Work request: Each line of the data below from the one holding "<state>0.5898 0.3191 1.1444" to the one holding "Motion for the", inclusive, is to be reproduced exactly; no other line belongs in the answer.

Exercise input:
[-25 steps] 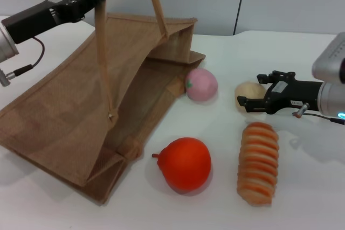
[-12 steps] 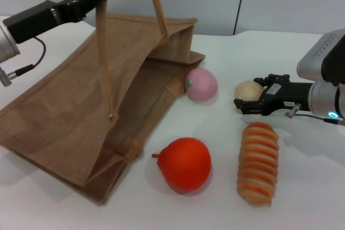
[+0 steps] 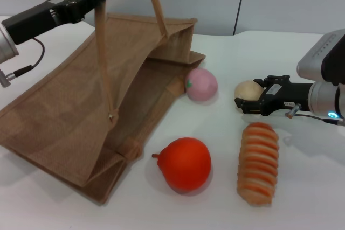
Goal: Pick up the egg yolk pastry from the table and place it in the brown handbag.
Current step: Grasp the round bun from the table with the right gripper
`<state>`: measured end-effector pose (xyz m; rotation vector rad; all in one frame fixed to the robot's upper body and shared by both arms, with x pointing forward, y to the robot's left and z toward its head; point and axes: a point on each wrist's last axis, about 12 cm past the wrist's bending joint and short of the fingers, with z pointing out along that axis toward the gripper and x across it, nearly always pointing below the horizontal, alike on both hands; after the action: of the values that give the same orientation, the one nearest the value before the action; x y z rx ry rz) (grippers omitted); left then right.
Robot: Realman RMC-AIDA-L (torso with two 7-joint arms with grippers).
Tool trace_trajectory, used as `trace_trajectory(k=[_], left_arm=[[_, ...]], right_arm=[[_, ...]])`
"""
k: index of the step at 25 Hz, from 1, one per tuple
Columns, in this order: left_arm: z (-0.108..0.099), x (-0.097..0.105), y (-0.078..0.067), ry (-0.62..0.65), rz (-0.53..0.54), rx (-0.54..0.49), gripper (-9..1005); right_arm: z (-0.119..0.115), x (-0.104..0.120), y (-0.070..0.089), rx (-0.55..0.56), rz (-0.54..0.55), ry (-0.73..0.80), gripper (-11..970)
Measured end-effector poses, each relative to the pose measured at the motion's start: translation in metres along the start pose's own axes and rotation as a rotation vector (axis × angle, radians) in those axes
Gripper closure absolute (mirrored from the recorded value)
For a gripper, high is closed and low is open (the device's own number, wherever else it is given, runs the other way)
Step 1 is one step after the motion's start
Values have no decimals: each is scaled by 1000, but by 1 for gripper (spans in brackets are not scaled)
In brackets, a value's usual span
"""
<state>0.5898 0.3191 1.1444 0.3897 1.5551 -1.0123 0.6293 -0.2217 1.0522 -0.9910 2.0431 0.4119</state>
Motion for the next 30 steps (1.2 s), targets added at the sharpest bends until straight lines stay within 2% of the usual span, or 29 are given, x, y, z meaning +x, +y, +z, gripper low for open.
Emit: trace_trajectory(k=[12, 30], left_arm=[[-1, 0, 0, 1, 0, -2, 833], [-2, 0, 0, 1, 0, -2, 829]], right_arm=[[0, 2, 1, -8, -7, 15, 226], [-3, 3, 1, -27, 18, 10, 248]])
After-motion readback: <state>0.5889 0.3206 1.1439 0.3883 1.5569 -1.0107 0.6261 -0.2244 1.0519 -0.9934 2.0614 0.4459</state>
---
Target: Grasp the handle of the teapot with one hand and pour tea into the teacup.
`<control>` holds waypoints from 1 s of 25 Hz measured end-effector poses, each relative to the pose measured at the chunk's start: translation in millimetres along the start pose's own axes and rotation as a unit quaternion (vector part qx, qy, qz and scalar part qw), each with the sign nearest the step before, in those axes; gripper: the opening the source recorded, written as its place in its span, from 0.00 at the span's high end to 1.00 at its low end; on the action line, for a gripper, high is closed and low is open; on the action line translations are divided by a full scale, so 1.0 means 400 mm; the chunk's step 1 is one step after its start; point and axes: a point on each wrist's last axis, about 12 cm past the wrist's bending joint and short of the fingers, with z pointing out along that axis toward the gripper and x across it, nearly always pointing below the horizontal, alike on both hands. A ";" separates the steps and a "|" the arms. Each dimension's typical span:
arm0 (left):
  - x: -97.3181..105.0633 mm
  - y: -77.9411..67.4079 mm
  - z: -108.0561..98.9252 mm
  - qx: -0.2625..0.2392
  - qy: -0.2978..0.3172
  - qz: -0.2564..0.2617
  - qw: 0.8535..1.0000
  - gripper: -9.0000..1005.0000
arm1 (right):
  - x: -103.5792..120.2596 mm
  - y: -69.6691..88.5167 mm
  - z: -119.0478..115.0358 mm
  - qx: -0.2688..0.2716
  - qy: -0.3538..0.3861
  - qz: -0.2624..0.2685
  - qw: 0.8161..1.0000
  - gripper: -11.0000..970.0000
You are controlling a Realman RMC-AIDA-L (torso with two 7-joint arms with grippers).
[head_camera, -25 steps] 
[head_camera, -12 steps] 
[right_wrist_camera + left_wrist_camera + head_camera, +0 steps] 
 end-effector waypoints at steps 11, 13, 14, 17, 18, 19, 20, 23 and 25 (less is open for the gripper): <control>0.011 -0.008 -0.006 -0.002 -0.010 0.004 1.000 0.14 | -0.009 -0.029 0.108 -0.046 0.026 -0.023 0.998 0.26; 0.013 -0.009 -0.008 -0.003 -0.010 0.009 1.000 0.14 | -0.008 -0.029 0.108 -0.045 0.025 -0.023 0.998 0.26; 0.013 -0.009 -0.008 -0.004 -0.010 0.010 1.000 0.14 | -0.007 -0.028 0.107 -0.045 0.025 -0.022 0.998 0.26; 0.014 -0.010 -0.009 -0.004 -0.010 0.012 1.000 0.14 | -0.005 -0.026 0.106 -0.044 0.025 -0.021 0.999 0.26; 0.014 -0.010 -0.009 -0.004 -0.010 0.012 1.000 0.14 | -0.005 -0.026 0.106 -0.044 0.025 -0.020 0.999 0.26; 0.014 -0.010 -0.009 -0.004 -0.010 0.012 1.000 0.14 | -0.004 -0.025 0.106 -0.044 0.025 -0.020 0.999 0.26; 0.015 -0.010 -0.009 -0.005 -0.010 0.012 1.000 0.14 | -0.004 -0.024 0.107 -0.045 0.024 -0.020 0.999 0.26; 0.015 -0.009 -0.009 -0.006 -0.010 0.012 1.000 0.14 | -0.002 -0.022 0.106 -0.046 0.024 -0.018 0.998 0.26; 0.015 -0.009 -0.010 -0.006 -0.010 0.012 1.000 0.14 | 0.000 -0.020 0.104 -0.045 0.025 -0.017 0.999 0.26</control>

Result for this task:
<state>0.5898 0.3191 1.1444 0.3897 1.5551 -1.0123 0.6293 -0.2217 1.0522 -0.9910 2.0431 0.4119</state>
Motion for the next 30 steps (1.2 s), targets added at the sharpest bends until straight lines stay within 2% of the usual span, or 29 are given, x, y, z meaning +x, +y, +z, gripper low for open.

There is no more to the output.